What is the difference between C.UTF-8 and en_US.UTF-8 locales?

There might be some impact as they differ in sorting orders, upper-lower case relationships, collation orders, thousands separators, default currency symbol and more.

C.utf8 = POSIX standards-compliant default locale. Only strict ASCII characters are valid, extended to allow the basic use of UTF-8

en_US.utf8 = American English UTF-8 locale.

Though I'm not sure about the specific effect you might encounter, but I believe you can set the locale and encoding inside your application if needed.
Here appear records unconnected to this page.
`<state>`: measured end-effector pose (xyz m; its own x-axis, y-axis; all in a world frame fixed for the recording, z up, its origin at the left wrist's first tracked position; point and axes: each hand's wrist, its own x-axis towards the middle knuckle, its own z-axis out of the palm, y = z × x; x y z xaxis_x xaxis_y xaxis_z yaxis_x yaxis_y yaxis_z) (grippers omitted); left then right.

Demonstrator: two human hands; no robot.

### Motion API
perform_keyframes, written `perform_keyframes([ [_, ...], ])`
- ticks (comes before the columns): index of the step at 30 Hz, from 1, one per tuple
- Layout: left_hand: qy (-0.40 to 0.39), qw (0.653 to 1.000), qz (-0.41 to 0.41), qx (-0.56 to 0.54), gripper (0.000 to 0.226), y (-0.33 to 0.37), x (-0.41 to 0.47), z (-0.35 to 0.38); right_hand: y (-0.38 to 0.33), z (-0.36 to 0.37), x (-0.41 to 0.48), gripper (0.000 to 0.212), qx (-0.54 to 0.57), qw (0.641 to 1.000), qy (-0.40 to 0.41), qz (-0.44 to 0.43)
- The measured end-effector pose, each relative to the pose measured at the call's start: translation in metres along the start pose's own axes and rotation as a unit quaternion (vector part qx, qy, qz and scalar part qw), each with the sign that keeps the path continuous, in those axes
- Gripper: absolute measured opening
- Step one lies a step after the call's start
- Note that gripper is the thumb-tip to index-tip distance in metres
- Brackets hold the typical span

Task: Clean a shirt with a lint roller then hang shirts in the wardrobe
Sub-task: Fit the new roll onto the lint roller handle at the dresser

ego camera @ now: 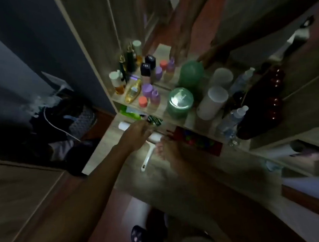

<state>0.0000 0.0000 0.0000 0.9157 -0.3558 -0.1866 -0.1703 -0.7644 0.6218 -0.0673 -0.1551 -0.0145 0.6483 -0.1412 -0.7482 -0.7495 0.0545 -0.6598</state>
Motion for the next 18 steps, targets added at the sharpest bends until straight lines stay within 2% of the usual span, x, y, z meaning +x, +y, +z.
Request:
perform_keyframes([
  [4, -0.051, 0.997, -0.06, 0.002, 0.047, -0.005, 0.02, 0.03, 0.027, 0.005, 0.018, 0.034, -0.018, 0.997, -0.017, 0.073],
  [8, -0.081, 0.994, -0.074, 0.001, 0.053, -0.012, 0.027, 0.046, 0.032, 0.017, 0.029, 0.05, 0.077, 0.988, 0.008, 0.132],
  [11, -0.07, 0.994, -0.077, 0.012, 0.052, -0.013, 0.025, 0.048, 0.033, 0.021, 0.038, 0.054, 0.059, 0.99, 0.018, 0.123],
  [16, -0.067, 0.994, -0.091, 0.006, 0.047, -0.014, 0.01, 0.044, 0.019, 0.012, 0.041, 0.042, 0.002, 0.994, 0.054, 0.099],
  [18, -0.075, 0.991, -0.108, -0.011, 0.045, -0.016, -0.001, 0.041, 0.017, 0.006, 0.043, 0.051, -0.047, 0.995, 0.059, 0.062],
])
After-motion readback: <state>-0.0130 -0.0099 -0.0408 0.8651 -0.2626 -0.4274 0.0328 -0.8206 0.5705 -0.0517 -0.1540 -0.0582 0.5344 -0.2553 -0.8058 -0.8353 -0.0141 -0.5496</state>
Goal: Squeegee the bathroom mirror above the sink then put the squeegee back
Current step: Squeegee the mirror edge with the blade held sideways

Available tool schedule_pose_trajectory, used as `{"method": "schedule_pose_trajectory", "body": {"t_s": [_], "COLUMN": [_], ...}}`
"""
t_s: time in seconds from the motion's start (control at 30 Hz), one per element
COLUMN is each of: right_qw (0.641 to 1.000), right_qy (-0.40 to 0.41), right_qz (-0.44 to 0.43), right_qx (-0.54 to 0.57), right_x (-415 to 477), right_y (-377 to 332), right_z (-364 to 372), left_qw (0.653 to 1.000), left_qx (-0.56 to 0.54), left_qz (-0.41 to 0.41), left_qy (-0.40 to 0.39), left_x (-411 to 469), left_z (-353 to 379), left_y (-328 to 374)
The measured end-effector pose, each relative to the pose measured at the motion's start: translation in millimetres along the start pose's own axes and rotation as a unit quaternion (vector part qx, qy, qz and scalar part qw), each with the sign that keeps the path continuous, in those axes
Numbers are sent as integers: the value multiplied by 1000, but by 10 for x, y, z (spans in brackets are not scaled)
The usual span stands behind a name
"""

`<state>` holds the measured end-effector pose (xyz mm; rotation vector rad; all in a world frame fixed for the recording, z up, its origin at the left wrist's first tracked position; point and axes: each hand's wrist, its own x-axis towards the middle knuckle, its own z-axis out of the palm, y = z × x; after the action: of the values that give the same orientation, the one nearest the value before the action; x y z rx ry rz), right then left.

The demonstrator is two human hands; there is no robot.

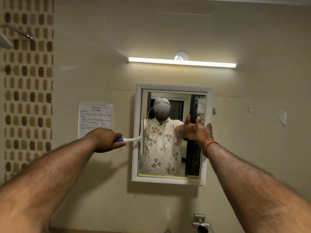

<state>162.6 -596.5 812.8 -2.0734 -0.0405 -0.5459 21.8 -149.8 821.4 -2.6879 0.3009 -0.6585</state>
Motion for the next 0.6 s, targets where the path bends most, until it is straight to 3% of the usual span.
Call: {"method": "schedule_pose_trajectory", "body": {"t_s": [0.07,0.23,0.4,0.6], "right_qw": [992,977,982,973], "right_qy": [41,55,19,3], "right_qz": [62,59,14,57], "right_qx": [101,196,186,226], "right_x": [-286,-599,-785,-669], "right_y": [-206,-365,-414,-260], "right_z": [-34,-133,-353,-580], "left_qw": [1000,998,990,981], "left_qx": [-13,-35,-65,-98], "left_qz": [8,46,112,147], "left_qy": [-5,22,62,77], "left_x": [58,323,676,967], "left_z": [-57,-139,-187,-191], "left_y": [127,586,1216,1864]}}
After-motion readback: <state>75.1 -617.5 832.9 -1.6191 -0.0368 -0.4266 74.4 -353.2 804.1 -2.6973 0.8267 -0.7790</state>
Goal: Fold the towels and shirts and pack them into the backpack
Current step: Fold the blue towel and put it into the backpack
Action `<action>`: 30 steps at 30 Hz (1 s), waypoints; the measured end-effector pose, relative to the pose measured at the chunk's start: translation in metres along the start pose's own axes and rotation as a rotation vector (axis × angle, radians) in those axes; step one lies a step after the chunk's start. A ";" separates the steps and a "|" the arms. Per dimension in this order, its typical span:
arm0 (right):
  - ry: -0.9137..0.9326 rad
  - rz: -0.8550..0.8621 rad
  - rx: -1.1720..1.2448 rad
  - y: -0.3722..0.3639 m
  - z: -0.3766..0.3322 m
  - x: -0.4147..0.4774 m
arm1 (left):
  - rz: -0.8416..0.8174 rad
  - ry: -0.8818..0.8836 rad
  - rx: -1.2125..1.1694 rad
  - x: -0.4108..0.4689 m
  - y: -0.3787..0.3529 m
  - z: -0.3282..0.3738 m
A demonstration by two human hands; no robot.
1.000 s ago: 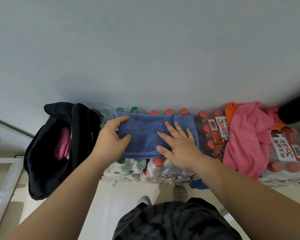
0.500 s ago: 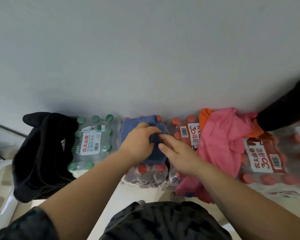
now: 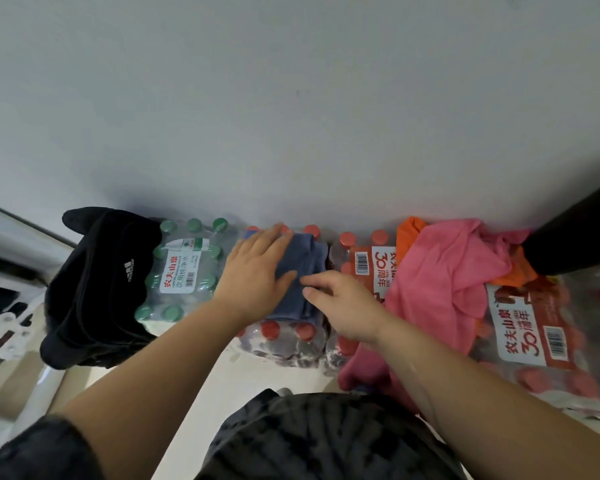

Here are some reasons why I added LC_TIME=C.UTF-8 in /etc/default/locale, in case it helps someone:

It provides a 24-hour clock instead of AM/PM in Firefox for HTML5 input type=time (https://developer.mozilla.org/en-US/docs/Web/HTML/Element/input/time) and uses a datepicker in the format DD/MM/YYYY instead of MM/DD/YYYY for HTML5 input type=date (https://developer.mozilla.org/en-US/docs/Web/HTML/Element/input/date).

It allows to use YYYY-MM-DD international date format (ISO 8601) with a 24-hour clock when replying to emails in Thunberbird.

Previously, it was possible with LC_TIME=en_DK.UTF-8 (http://kb.mozillazine.org/Date_display_format) but there is a bug currently and it stopped working (https://bugzilla.mozilla.org/show_bug.cgi?id=1426907#c155).

Edit: Now even the LC_TIME=C.UTF-8 workaround does not work for Thunberbird (https://bugzilla.mozilla.org/show_bug.cgi?id=1426907#c197) but at least en_IE.UTF-8 provides the European date format DD/MM/YYYY instead of MM/DD/YYYY.


In general C is for computer, en_US is for people in US who speak English (and other people who want the same behaviour).

The for computer means that the strings are sometime more standardized (but still in English), so an output of a program could be read from an other program. With en_US, strings could be improved, alphabetic order could be improved (maybe by new rules of Chicago rules of style, etc.). So more user-friendly, but possibly less stable. Note: locales are not just for translation of strings, but also for collation (alphabetic order, numbers (e.g. thousand separator), currency (I think it is safe to predict that $ and 2 decimal digits will remain), months, day of weeks, etc.

In your case, it is just the UTF-8 version of both locales.

In general it should not matter. I usually prefer en_US.UTF-8, but usually it doesn't matter, and in your case (server app), it should only change log and error messages (if you use locale.setlocale(). You should handle client locales inside your app. Programs that read from other programs should set C before opening the pipe, so it should not really matter.

As you see, probably it doesn't matter. You may also use POSIX locale, also define in Debian. You get the list of installed locales with locale -a.

Note: Micro-optimization will prescribe C/C.UTF-8 locale: no translation of files (gettext), and simple rules on collation and number formatting, but this should visible only on server side.